0

Need to use Regex instead of parser to lift attributes from HMTL/XML page, but can't make the Regex <span class='street-address'> (?<Street>.*) lift 2346 21st Ave NE from the following text (spaced exactly like that), in Rubular.

<span class='street-address'>
2346 21st Ave NE
</span>

Also the Regex I have only works if I condense the text and there are spaces after the first HTML tag and before the last HTML tag. If I change the Regex to eliminate those spaces, then spaced HTML tags are skipped. I want to make the Regex as dynamic as possible.

How can I construct a Regex that works regardless whether there is a space or not after/before HTML tags or line breaks?

exlo
  • 315
  • 1
  • 8
  • 20
  • You shouldn't change your question after an answer is already answered to your question, since it generates confusions and deprecated answers. You should create a new question according to your newer needs. – Federico Piazza May 11 '15 at 02:09
  • I see, I'll create a new question. Thank you @Fede. – exlo May 11 '15 at 02:10
  • no problem, I'll help too :) – Federico Piazza May 11 '15 at 02:12
  • @Fede, you're a freakin champion. I'll delete this comment later since it's a non-question/non-info comment, but is there anyway I can add to your rep? I'm new to StackOverflow and coding, so I'm as dumb as a brick. – exlo May 11 '15 at 02:20
  • lol, I'm glad to help. What do you mean by add to my rep? – Federico Piazza May 11 '15 at 02:22
  • Hm, in other forums I can either comment, upvote your profile, or give you points. Is the best way to select best answer in StackOverflow? – exlo May 11 '15 at 02:25
  • you can offer bounties or upvote answers if you feel you consider it right. – Federico Piazza May 11 '15 at 02:27

1 Answers1

2

As you can find in almost all the answers related to xhtml and regex, you should not use regex to parse html unless you really know what html content is involved. I would use a html parser instead.
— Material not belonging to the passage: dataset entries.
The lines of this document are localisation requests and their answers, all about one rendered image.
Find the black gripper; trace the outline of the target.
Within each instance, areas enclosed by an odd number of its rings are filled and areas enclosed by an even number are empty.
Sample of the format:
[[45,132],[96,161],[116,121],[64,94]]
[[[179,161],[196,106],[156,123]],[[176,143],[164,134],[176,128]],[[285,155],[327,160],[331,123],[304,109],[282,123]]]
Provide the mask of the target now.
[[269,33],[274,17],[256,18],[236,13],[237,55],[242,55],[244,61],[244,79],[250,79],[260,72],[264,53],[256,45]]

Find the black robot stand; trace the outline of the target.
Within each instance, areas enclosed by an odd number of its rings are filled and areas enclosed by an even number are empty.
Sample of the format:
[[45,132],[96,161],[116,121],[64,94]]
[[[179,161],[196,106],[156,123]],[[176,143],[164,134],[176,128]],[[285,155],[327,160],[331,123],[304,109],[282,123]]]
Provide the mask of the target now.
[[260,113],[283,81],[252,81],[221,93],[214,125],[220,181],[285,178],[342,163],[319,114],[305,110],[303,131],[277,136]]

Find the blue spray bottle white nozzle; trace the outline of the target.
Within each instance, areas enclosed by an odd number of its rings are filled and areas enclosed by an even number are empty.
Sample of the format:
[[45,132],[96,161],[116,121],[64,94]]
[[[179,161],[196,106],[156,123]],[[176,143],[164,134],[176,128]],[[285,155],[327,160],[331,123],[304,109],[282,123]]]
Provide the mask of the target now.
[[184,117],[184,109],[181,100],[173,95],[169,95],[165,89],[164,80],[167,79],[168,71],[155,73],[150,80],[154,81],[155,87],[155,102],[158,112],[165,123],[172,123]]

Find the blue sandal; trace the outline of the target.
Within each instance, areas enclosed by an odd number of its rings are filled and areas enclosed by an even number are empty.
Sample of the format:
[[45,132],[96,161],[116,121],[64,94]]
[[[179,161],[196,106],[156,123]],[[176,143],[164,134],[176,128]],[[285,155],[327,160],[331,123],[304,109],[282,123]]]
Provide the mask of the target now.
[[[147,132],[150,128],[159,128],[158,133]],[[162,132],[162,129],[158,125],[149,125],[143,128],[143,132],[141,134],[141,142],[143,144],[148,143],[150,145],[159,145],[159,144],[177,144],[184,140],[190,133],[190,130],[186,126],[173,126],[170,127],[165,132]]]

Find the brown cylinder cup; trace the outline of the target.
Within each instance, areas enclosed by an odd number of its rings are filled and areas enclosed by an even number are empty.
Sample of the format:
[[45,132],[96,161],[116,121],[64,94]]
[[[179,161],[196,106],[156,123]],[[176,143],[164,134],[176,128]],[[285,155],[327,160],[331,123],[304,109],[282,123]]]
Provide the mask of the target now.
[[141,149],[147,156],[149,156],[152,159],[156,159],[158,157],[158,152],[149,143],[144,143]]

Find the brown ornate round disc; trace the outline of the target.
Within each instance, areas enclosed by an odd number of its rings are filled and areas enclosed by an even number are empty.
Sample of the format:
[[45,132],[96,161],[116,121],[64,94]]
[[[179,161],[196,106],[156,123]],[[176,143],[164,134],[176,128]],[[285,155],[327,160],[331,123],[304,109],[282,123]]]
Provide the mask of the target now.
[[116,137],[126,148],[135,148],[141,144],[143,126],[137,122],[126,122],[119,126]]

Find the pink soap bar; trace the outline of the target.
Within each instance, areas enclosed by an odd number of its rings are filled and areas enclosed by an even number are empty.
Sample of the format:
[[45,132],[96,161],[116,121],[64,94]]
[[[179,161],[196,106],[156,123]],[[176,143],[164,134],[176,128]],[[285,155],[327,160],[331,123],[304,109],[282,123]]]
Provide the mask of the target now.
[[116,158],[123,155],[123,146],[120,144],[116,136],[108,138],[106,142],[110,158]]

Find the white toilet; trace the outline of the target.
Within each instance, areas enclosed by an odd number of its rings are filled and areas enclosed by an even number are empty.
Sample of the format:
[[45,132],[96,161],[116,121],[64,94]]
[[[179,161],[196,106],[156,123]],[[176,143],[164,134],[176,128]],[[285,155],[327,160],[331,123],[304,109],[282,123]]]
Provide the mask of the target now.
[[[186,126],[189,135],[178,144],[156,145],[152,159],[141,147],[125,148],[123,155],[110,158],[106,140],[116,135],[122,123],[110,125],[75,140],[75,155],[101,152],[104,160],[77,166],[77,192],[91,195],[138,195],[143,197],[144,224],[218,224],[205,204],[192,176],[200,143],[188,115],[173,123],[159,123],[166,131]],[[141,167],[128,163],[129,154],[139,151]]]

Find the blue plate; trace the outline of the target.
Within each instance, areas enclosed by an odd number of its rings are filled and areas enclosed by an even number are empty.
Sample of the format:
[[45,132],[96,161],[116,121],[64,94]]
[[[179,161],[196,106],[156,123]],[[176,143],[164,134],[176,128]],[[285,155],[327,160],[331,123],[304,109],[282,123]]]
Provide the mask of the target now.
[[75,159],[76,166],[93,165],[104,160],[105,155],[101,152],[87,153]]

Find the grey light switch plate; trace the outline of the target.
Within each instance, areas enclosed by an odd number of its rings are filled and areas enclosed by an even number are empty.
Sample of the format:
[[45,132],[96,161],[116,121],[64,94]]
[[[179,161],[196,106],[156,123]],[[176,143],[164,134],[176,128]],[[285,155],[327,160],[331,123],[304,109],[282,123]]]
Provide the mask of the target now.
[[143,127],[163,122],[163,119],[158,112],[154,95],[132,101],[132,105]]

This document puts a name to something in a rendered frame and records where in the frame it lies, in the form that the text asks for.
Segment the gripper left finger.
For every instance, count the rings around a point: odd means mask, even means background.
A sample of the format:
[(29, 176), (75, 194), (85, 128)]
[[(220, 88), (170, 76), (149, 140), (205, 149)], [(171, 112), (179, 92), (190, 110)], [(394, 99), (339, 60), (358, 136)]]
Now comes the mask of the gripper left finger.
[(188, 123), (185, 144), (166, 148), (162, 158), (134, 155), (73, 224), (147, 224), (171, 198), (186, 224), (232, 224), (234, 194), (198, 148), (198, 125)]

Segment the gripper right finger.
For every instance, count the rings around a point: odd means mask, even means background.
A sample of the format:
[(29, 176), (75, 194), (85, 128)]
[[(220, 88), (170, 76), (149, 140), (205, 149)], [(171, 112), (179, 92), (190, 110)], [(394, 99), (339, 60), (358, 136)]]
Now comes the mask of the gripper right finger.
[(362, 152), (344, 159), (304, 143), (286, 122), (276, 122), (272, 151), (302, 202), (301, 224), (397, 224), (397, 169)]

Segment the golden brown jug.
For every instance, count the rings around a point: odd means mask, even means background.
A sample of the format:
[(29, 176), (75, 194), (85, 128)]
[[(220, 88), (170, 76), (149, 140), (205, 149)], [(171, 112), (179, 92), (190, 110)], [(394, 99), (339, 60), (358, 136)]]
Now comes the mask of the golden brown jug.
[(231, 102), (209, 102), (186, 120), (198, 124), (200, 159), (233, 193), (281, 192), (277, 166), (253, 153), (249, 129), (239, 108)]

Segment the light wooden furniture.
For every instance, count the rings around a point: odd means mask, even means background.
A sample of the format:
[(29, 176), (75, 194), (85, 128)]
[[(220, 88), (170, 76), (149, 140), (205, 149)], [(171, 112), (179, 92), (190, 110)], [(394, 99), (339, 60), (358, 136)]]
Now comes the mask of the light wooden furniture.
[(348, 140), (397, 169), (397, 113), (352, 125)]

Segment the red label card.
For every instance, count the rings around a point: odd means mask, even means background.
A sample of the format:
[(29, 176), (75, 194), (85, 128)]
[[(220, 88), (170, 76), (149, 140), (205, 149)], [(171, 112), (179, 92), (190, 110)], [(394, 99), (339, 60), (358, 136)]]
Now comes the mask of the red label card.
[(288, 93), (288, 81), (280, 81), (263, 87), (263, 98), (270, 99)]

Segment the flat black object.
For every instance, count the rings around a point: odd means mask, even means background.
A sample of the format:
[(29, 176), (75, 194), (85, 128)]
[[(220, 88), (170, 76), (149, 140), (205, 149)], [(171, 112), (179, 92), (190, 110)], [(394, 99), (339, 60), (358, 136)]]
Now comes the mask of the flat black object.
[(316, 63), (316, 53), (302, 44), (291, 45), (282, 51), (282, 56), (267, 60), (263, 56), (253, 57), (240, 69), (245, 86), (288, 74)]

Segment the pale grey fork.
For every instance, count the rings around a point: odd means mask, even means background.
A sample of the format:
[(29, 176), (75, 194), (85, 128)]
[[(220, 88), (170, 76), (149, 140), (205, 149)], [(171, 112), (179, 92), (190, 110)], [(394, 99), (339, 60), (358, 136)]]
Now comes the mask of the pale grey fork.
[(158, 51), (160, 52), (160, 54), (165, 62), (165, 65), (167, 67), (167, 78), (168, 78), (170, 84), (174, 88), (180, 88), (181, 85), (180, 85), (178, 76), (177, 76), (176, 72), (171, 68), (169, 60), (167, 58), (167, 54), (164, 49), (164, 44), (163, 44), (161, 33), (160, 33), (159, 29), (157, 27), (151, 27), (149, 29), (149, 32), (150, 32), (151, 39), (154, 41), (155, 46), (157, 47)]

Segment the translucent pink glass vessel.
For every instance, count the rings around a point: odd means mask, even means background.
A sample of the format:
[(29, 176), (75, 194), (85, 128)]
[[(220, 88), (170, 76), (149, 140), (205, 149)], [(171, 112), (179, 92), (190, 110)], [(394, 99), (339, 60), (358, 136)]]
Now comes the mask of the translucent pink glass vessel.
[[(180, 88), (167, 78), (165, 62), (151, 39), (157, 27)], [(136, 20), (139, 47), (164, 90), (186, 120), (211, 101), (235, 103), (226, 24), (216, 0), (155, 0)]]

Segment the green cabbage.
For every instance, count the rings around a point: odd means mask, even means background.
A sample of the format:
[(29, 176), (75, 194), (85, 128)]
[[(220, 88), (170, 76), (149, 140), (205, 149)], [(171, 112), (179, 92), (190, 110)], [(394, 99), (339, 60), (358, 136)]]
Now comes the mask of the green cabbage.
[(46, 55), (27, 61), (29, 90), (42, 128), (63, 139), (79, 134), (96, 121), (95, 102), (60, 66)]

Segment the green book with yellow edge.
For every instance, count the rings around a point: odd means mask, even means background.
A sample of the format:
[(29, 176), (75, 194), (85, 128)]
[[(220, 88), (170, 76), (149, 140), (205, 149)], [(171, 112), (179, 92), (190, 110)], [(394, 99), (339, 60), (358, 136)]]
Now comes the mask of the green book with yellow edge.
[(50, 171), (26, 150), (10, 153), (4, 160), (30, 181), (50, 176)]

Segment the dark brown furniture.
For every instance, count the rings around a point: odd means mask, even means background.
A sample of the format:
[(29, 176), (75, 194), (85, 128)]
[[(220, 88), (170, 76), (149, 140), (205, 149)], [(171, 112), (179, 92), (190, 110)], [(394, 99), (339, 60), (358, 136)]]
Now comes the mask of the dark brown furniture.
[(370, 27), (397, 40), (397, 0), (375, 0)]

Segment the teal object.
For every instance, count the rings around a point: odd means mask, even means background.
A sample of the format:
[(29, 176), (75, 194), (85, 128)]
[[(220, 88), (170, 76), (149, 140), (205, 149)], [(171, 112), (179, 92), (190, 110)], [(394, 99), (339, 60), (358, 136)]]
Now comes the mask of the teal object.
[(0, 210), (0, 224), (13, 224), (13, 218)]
You have just to use the s (single line flag) and also use a lazy quantifier

<span class='street-address'>(?<Street>.*?)<\/span>

Working demo

You can also use the inline s flag like this:

(?s)<span class='street-address'>(?<Street>.*?)<\/span>
 ^--- here

On the other hand, if you don't want to use regex flags, you could use a well know trick by using two opposite sets like [\s\S] like this:

<span class='street-address'>(?<Street>[\s\S]*?)<\/span>

Just for you to know, this trick means:

\s     --> matches whitespace (spaces, tabs). 
\S     --> matches non whitespace (same as: [^\s])
[\s\S] --> matches whitespace or non whitespace (so... everything)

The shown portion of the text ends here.